You are here

Extract locations from GeoNames database

This enhancer plugin extracts locations in GeoNames databases from documents, making this locations available to exploratory search, aggregated overviews and einteractive filters.

Data protection and privacy: No cloud or external webservice used

This plugin won't call an external webservice, so wether the analyzed texts nor the extracted locations will be sent to cloud or external web services.

Installation and config

Install GeoNames plugin

Download and install the package opensemanticsearch-enhancer-geonames

Download GeoNames database parts

Download the interesting data (f.e. all names of cities with more than 1000 people or the data of your country) from Geonames data dumps.

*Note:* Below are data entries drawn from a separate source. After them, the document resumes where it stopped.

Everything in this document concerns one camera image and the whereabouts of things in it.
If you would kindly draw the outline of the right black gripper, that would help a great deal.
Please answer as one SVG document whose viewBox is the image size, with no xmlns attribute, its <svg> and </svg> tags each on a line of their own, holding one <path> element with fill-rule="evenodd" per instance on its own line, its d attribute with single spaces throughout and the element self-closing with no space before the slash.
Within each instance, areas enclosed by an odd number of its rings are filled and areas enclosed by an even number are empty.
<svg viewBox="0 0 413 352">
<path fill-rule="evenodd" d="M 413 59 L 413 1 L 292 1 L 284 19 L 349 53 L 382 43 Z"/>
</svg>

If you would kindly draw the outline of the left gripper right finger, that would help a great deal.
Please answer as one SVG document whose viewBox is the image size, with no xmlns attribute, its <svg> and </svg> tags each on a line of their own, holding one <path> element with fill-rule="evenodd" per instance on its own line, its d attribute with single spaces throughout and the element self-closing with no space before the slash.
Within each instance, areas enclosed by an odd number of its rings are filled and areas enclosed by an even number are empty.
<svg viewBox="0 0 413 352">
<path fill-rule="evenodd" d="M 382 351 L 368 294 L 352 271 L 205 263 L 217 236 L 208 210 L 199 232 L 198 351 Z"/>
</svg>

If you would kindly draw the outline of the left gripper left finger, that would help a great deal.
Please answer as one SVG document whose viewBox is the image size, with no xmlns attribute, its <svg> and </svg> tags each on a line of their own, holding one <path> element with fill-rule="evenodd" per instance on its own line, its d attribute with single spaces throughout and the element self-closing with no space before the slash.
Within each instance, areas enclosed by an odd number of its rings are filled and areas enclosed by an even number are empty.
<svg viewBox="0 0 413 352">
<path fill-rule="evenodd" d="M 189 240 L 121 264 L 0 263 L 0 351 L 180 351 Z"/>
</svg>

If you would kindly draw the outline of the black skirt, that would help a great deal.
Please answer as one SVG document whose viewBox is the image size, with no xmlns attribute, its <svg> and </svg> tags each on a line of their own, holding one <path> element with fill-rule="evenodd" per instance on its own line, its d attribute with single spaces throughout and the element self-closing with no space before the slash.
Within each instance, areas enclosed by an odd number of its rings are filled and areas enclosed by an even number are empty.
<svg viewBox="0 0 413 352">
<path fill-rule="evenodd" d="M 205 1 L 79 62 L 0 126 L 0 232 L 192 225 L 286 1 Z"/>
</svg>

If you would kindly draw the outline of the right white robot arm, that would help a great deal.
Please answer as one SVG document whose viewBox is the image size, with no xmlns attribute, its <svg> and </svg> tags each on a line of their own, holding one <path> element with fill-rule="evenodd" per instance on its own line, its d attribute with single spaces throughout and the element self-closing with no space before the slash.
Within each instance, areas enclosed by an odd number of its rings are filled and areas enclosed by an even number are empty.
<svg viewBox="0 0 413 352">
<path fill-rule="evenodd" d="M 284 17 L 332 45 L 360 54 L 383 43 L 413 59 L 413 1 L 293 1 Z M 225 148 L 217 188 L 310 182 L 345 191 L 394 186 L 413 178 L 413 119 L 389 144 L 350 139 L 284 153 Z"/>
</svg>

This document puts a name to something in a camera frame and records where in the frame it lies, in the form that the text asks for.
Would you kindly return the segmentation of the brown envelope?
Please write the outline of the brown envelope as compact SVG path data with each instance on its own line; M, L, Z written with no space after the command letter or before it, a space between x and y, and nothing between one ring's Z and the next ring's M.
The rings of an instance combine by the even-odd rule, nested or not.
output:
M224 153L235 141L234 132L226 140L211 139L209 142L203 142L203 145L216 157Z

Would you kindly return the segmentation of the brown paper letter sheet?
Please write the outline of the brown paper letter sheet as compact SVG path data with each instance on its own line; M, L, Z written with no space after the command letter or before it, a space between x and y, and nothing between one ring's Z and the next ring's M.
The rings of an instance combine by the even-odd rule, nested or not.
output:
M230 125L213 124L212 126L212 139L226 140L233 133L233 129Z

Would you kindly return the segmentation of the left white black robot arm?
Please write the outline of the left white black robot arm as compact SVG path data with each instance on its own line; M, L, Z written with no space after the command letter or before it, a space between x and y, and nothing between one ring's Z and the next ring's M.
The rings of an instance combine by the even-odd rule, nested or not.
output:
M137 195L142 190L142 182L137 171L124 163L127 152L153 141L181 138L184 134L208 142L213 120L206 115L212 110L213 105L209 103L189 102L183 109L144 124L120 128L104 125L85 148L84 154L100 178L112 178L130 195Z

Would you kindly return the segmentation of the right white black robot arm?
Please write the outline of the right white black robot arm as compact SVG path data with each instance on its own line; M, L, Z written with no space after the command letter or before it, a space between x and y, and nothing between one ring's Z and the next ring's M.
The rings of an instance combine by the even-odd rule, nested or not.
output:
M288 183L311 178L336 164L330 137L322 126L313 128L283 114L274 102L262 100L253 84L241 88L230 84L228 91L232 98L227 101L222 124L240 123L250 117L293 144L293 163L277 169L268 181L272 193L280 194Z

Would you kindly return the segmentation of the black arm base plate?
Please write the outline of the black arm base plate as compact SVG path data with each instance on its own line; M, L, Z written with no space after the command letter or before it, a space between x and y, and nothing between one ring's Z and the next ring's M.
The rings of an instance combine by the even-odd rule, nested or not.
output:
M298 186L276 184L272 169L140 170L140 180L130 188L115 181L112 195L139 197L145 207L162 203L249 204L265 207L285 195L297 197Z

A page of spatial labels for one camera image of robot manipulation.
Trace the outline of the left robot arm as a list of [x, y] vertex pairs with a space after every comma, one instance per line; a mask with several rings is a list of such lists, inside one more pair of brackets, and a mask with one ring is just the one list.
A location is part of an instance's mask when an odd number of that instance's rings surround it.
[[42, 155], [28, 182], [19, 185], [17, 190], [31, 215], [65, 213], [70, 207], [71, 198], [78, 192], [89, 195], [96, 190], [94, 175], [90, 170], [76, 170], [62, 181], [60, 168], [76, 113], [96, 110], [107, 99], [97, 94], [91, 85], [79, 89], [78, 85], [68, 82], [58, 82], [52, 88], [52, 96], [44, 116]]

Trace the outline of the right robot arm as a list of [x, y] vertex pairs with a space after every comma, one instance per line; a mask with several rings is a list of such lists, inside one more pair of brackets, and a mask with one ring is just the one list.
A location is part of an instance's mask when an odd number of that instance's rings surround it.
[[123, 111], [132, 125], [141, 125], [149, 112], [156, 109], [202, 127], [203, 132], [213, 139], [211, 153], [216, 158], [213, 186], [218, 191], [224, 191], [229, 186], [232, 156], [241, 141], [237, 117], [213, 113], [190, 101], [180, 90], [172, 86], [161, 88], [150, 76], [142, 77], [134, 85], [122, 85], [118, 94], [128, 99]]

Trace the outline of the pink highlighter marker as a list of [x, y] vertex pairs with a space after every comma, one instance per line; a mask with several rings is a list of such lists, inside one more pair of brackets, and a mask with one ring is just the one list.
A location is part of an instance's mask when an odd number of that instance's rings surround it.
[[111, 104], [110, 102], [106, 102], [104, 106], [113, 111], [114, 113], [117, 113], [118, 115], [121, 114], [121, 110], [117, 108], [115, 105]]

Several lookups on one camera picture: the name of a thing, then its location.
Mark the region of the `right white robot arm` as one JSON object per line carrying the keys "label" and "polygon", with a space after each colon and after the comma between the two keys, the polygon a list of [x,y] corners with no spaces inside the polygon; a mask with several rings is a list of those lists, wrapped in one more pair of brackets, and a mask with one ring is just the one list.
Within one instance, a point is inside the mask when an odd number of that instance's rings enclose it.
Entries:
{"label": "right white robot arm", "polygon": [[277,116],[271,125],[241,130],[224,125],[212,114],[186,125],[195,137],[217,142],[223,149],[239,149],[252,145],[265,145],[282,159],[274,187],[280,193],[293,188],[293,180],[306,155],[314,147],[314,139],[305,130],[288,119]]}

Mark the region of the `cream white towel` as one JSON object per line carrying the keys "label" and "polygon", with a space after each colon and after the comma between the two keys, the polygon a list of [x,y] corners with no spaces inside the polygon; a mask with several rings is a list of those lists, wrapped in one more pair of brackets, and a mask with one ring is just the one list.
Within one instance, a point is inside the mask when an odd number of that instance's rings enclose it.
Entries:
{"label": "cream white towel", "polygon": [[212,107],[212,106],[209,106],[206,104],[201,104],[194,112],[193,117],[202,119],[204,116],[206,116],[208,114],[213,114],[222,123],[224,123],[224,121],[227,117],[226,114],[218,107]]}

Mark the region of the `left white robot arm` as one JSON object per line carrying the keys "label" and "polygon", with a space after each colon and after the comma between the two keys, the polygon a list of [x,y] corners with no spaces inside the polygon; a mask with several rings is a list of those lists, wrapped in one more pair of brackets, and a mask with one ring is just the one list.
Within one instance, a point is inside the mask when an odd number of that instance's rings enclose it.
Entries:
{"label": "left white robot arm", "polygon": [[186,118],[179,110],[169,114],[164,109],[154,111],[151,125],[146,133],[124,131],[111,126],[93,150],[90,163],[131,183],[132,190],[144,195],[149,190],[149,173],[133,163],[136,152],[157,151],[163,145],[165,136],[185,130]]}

Extract the ZIP archive(s) to the directory /etc/opensemanticsearch/geonames/

Config plugin

Config the databases you want to use for the whole system in /etc/opensemanticsearch/etl or for a special connector (i.e. in /etc/opensemanticsearch/connector-files):


config['geonames'] = [
'/etc/opensemanticsearch/geonames/cities1000.txt'
]

You can configure more than one geonames database (which will need more ressources and cause more fase positives, because more Locations have the same name like an common word in your language):


config['geonames'] = [
'/etc/opensemanticsearch/geonames/DE.txt',
'/etc/opensemanticsearch/geonames/AT.txt',
'/etc/opensemanticsearch/geonames/CH.txt'
]

Enable plugin

Enable the enhancer plugin in the same connector config:

config['plugins'].append('enhance_geonames')

Hint: Check for as few locations as possible

Since there are many places in the world that have the same name like popular words of your language, you should check only for the interesting geoname data or parts of it.

For example often its enough to check only the most important town names of your country and adding smaller local places for you very interesting custom locations to the named entities manager. Or you create custom GeoNames data files by filtering very granular of geonames database parts, i.e. for all locations within a radius to your main location.